Integrate vector data using Realtime Compute for Apache Flink - AnalyticDB

Prerequisites

Before you begin, ensure that you have:

An AnalyticDB for PostgreSQL instance. For setup instructions, see Create an instance.
A fully managed Flink workspace in the same virtual private cloud (VPC) as the AnalyticDB for PostgreSQL instance. For setup instructions, see Activate fully managed Flink.
- If you use open source self-managed Flink, install flink-adbpg-connector in the $FLINK_HOME/lib directory.
- If you use fully managed Flink, no additional installation is required.
The FastANN extension installed in the AnalyticDB for PostgreSQL database. Run \dx fastann on the psql client to check. If no output is returned, Submit a ticket to have it installed.
An ApsaraMQ for Kafka instance in the same VPC as the AnalyticDB for PostgreSQL instance. For setup instructions, see Purchase and deploy an Internet- and VPC-connected instance.
The CIDR blocks of the Flink workspace and the ApsaraMQ for Kafka instance added to the IP address whitelist of the AnalyticDB for PostgreSQL instance. For instructions, see Configure an IP address whitelist.

Test data

AnalyticDB for PostgreSQL provides a sample data file, vector_sample_data.csv, to help you follow along.

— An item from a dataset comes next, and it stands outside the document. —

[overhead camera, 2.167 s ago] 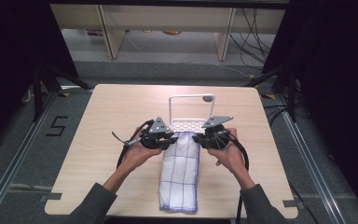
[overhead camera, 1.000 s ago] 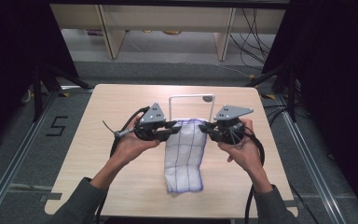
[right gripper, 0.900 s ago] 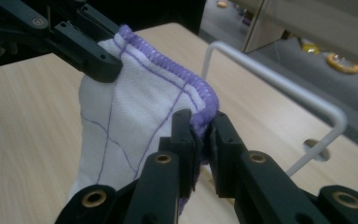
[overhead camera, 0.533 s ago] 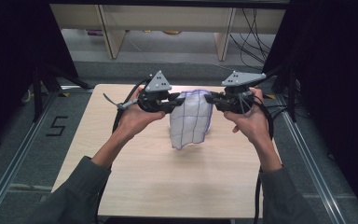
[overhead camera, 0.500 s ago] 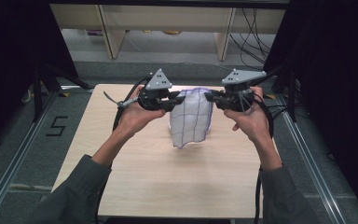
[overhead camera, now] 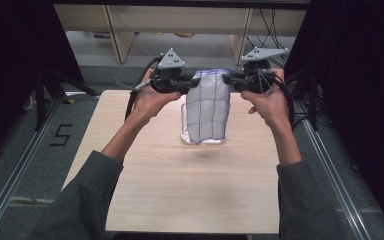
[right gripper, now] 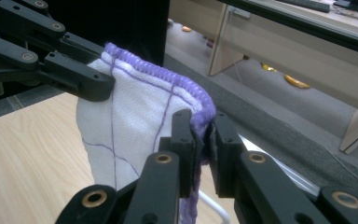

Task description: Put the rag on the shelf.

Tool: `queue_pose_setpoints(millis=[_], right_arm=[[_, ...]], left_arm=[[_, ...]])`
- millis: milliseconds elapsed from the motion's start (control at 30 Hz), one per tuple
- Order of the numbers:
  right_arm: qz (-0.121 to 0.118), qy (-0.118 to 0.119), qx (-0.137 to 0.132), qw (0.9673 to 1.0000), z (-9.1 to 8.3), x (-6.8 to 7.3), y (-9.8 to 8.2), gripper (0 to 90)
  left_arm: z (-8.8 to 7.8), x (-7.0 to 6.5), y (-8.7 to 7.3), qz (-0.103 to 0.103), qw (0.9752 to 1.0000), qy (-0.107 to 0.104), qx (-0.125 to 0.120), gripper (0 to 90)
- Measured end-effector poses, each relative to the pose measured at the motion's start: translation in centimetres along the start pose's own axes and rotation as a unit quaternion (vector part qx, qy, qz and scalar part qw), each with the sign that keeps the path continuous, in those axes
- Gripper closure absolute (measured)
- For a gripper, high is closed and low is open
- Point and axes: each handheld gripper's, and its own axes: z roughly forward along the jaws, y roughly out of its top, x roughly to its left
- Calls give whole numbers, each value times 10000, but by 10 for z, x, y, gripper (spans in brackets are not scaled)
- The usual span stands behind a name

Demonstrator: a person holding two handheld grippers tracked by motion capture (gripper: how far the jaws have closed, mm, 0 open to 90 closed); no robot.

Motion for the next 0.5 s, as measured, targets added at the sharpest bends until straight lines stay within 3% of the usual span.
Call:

The file uses the following schema:

Field	Type	Description
id	bigint	The serial number of the car
market_time	timestamp	The time when the car is launched to the market
color	varchar(10)	The color of the car
price	int	The price of the car
feature	float4[]	The feature vectors of the car image

To download the file on Linux:

wget https://help-static-aliyun-doc.aliyuncs.com/file-manage-files/zh-CN/20230606/uzkx/vector_sample_data.csv

How it works

Create a destination table in AnalyticDB for PostgreSQL with structured indexes and a vector index.
Publish the vector test data to an ApsaraMQ for Kafka topic.
Create Flink mapping tables for both the Kafka source and the AnalyticDB for PostgreSQL sink, then run an INSERT statement to start the streaming import.

Step 1: Create the destination table and indexes

Connect to the AnalyticDB for PostgreSQL database using the psql client. For instructions, see the psql section of the client connection topic.

Create and switch to a test database:

CREATE DATABASE adbpg_test;
\c adbpg_test

Create the destination table:

CREATE SCHEMA IF NOT EXISTS vector_test;
CREATE TABLE IF NOT EXISTS vector_test.car_info
(
  id bigint NOT NULL,
  market_time timestamp,
  color varchar(10),
  price int,
  feature float4[],
  PRIMARY KEY(id)
) DISTRIBUTED BY(id);

Create structured indexes and a vector index:

-- Set the storage format of the vector column to PLAIN
ALTER TABLE vector_test.car_info ALTER COLUMN feature SET STORAGE PLAIN;

-- Create structured indexes on filterable columns
CREATE INDEX ON vector_test.car_info(market_time);
CREATE INDEX ON vector_test.car_info(color);
CREATE INDEX ON vector_test.car_info(price);

-- Create a vector index using approximate nearest neighbor (ANN) search
CREATE INDEX ON vector_test.car_info USING ann(feature)
WITH (dim='10', pq_enable='0');

Step 2: Publish vector test data to a Kafka topic

Create a Kafka topic named vector_ingest:

bin/kafka-topics.sh --create --topic vector_ingest --partitions 1 \
  --bootstrap-server <your_broker_list>

Publish the test data to the topic:

bin/kafka-console-producer.sh \
  --bootstrap-server <your_broker_list> \
  --topic vector_ingest < ../vector_sample_data.csv

Replace <your_broker_list> with the endpoint of your ApsaraMQ for Kafka instance. Find the endpoint in the Endpoint Information section of the Instance Details page in the ApsaraMQ for Kafka console.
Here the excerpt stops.